# Favorite crock pot recipes



## robjond (Nov 19, 2009)

Even though I live in Southern California, and it is 78 degrees today, I am thinking that it will soon be time that I can use my crockpot.

I always use the same few recipes and am looking for anything yummy that I can put in the crock pot before I go to work in the morning.  

I know that you all will have great ideas and I look forward to trying them.

Please give me your favorite crock pot ideas!  Thanks so much.


----------



## MichelleR (Feb 21, 2009)

Pulled Pork. Will look for the recipe. 

I made jambalaya last week. Fave site is allrecipes.com.


----------



## luvmy4brats (Nov 9, 2008)

Easy lemon chicken

Take 1 whole chicken. Rinse. Rub with butter. Sprinkle with salt and pepper. Take 1 lemon, stab with fork several times. Insert lemon into chicken cavity.  Turn crockpot on low for 6-8 hours. 

So moist and tasty. Also good with oranges or limes.


----------



## robjond (Nov 19, 2009)

Thank you luvmy4brats!  Sounds yummy and easy.  I will try this one for sure!


----------



## B-Kay 1325 (Dec 29, 2008)

Quick Tip:  Use a crockpot liner for fast cleanup.  Remove the liner after cooking and rinse and wipe the crock.  Easy peesy!!


----------



## robjond (Nov 19, 2009)

Great idea!  I am always after easy - especially an easy that doesn't require me to wash dishes  

Where do you buy crock pot liners?


----------



## Sendie (Dec 3, 2009)

Hamburger Soup

Really easy, just brown some ground beef (or buffalo like we have in the freezer), add a couple cans of Veg-All, or a package of frozen vegetables, a couple cans of beans of any you like, some peas if you want and anything else you feel like.  I always add some Worcestershire sauce, some Cayenne pepper, and whatever else looks good, some water and let it cook all day on low while I'm at work.  When I get home I make some biscuits and a salad and dinner's ready~


----------



## Meemo (Oct 27, 2008)

robjond said:


> Great idea!
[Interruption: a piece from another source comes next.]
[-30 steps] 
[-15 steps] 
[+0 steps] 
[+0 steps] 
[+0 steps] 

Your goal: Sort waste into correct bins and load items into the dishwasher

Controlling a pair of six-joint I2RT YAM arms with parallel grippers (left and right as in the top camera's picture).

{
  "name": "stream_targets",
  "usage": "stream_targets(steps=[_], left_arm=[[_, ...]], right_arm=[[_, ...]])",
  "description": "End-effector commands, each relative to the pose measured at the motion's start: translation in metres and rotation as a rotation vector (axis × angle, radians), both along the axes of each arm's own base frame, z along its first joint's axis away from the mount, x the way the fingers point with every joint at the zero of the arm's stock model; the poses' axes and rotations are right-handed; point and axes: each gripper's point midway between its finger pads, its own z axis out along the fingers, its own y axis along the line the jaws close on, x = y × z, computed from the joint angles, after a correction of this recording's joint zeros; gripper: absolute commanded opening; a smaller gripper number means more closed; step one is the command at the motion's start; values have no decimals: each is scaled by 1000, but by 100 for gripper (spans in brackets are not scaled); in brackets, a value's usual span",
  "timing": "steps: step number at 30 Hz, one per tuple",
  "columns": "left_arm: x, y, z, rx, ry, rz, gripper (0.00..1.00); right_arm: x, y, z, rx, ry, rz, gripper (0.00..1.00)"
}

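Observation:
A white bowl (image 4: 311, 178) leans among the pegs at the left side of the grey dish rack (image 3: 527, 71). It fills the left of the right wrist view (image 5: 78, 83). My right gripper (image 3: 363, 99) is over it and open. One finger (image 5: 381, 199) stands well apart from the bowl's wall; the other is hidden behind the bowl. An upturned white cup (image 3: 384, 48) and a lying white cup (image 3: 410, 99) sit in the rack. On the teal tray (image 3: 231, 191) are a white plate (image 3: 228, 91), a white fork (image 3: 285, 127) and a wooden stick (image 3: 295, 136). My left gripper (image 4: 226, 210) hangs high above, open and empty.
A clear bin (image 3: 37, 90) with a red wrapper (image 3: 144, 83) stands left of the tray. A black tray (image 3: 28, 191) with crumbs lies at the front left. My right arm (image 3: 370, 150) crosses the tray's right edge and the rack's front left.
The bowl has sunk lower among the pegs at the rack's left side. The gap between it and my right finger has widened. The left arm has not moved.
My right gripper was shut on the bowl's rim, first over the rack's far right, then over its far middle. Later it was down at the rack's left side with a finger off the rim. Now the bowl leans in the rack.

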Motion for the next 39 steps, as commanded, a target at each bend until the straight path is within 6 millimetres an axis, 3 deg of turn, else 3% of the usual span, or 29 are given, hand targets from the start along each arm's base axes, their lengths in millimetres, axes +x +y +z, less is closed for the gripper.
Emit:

I am always after easy - especially an easy that doesn't require me to wash dishes
> 
> Where do you buy crock pot liners?


They're usually with the aluminum foil, plastic wrap, etc.

I'll add my hint about those - stow them in your crockpot. I can't tell you how many times I forgot to use them until I figured out to put them with the dang crockpot!!!


----------



## Meemo (Oct 27, 2008)

My favorite crockpot recipe - pot roast.  Sprinkle a nice chuck roast (or whatever) with a packet of brown gravy mix, a packet of ranch dressing mix, and a packet of Italian seasoning.  Cook on low all day.  Fabulous!  If you can find low sodium versions of any of those mixes (they're the dry mixes) even better, as it comes out fairly salty.  But so, so good!  I've also substituted pork gravy mix & garlic herb dressing & done pork roast the same way - also really good.  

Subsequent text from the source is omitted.